→ **Supplied data**
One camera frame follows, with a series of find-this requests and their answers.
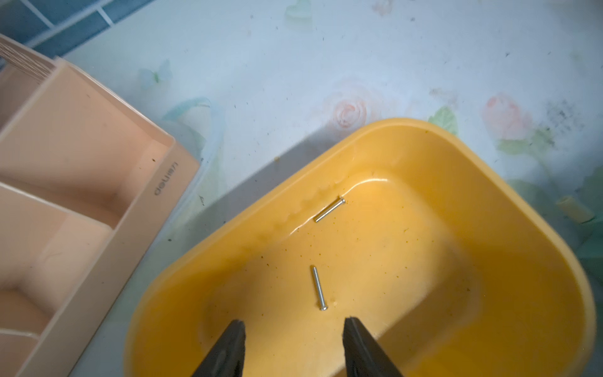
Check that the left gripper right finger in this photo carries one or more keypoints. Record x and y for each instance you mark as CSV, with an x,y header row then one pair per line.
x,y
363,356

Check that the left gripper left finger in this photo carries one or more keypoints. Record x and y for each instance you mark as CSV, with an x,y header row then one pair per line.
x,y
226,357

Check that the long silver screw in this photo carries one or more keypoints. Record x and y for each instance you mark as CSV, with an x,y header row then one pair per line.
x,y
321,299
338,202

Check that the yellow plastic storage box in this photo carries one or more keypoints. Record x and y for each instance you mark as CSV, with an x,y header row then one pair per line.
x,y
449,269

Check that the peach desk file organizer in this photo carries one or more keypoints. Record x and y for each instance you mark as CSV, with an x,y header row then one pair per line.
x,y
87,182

--

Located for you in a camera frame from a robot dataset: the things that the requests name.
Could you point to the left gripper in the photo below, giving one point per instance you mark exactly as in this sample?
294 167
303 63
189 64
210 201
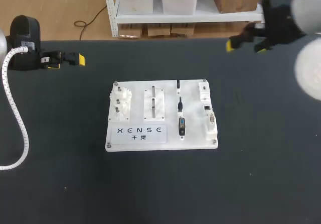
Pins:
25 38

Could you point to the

→ **What to produce**
Your task is to copy every line of the entries that contains the string "requests".

→ **Answer space**
One camera frame follows, with a series of find-this requests and their answers.
Located for you in a camera frame from a robot dataset: the things that the requests name.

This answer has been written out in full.